William I Wei, FRCS, Department of Surgery, University of Hong Kong Medical Centre, Queen Mary Hospital, and colleagues assessed the safety and efficacy of PET implants in 12 consecutive patients with an apnoea-hypopnoea index of less than 15 per hour and a body mass index (BMI) of 30 or less, and no known cardiovascular diseases, previous history of pharyngeal surgery, or history of swallowing or speech disorders. "The principle [of PET implants] is to increase the stiffness of the soft palate so that its vibration during turbulent airflow with inspiration could be reduced during sleep," the authors write.

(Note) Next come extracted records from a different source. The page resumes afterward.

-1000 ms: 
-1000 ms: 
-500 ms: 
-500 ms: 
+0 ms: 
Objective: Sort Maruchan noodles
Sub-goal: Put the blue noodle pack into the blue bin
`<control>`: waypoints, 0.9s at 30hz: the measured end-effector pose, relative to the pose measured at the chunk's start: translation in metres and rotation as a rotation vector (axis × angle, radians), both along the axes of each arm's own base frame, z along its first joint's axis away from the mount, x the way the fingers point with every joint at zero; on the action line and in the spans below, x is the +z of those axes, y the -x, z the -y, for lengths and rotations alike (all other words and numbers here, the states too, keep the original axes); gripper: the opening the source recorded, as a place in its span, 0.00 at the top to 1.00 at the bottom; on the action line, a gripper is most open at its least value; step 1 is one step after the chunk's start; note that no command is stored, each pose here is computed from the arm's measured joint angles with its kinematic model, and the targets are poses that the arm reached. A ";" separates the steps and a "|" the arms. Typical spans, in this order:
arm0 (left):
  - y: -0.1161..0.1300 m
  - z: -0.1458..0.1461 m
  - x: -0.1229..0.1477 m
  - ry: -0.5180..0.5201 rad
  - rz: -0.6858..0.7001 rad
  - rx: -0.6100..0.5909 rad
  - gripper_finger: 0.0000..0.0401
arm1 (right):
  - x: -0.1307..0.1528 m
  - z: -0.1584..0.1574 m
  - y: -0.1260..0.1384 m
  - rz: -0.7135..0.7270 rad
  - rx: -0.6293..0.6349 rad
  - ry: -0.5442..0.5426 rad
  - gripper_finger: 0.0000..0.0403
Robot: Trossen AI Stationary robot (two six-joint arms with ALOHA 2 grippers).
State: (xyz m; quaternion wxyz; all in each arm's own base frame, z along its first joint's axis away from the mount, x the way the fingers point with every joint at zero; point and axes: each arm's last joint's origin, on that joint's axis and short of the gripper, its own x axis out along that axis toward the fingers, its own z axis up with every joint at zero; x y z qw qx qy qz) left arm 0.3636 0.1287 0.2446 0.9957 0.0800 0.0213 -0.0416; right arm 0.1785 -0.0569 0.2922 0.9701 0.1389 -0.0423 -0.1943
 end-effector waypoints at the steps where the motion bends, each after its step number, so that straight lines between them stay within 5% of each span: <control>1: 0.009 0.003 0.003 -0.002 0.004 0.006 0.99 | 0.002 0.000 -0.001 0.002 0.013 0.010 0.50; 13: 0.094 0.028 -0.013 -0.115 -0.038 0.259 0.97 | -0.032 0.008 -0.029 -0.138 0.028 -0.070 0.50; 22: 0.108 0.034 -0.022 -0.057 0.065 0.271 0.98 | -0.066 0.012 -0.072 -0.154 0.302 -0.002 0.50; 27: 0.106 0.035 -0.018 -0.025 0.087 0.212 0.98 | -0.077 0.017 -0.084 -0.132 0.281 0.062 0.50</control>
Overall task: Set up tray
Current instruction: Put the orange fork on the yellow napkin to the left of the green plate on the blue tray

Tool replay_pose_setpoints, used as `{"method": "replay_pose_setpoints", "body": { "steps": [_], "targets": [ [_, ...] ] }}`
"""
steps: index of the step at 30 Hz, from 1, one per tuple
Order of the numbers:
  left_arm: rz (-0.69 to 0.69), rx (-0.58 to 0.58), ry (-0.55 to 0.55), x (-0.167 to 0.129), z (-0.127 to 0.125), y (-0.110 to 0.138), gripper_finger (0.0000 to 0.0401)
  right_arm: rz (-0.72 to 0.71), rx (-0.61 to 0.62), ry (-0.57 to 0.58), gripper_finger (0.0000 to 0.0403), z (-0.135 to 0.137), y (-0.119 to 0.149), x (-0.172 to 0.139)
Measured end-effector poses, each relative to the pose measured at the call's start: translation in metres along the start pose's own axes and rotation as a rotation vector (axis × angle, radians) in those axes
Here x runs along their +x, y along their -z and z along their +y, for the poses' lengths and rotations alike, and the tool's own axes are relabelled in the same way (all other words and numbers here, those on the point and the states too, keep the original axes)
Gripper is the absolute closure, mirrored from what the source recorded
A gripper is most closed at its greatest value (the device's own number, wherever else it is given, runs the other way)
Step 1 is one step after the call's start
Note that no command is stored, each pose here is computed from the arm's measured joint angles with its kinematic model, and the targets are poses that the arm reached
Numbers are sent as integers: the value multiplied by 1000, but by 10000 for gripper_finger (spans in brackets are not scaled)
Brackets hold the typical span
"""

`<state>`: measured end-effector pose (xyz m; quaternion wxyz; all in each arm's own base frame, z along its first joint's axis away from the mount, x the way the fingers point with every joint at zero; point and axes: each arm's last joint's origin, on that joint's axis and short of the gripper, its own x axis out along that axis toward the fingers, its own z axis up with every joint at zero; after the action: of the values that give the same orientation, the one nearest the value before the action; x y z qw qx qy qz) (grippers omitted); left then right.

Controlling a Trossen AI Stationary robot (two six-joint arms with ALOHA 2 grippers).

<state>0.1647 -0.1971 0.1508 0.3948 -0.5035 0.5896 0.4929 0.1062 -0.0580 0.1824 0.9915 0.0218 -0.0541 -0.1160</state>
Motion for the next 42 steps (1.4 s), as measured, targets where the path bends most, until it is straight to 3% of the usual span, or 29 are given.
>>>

Of the 12 recruited patients, 9 patients, who were a mean age of 38 years, and a mean BMI of 25.1, had data available for analysis. All patients tolerated the procedure well, displayed minimal bleeding, started oral feeding immediately, and were discharged the same day as the procedure. Most of the procedures were performed under local anaesthesia.
Among the 9 patients with successful implants at 3 months, the loudness of snoring on the visual analogue scale, as assessed by the patients' bed partners, decreased from a mean of 79 at baseline to 48 at 3 months. The apnoea-hypopnoea index improved from 4.8 at baseline to 8.3, and the Epworth Sleepiness Scale score improved from 8.9 at baseline to 5.7. There was no significant change in BMI between baseline and follow up.
Of the remaining patients, 1 was lost to follow up, and 2 experienced extrusions - the only female patient who had a small soft palate and 1 male patient who had 2 extrusions from the oral side of the soft palate. The latter 2 patients both experienced an increase in snoring after extrusion.
All patients except 1 indicated they would recommend the implant for the treatment of disturbing snoring as did 67% of the bed partners of the 9 patients with successful implants.
"The procedure was safe and well accepted by both the patients and their bed partners," the authors note, adding "The average loudness of snoring as assessed by the bed partners decreased to 61% of the original value at 3 months after implantation."
"The ASD [antisnoring device] implant with a 1-stage procedure represents a possible direction to relieve snoring with minimal discomfort and risk," the authors conclude.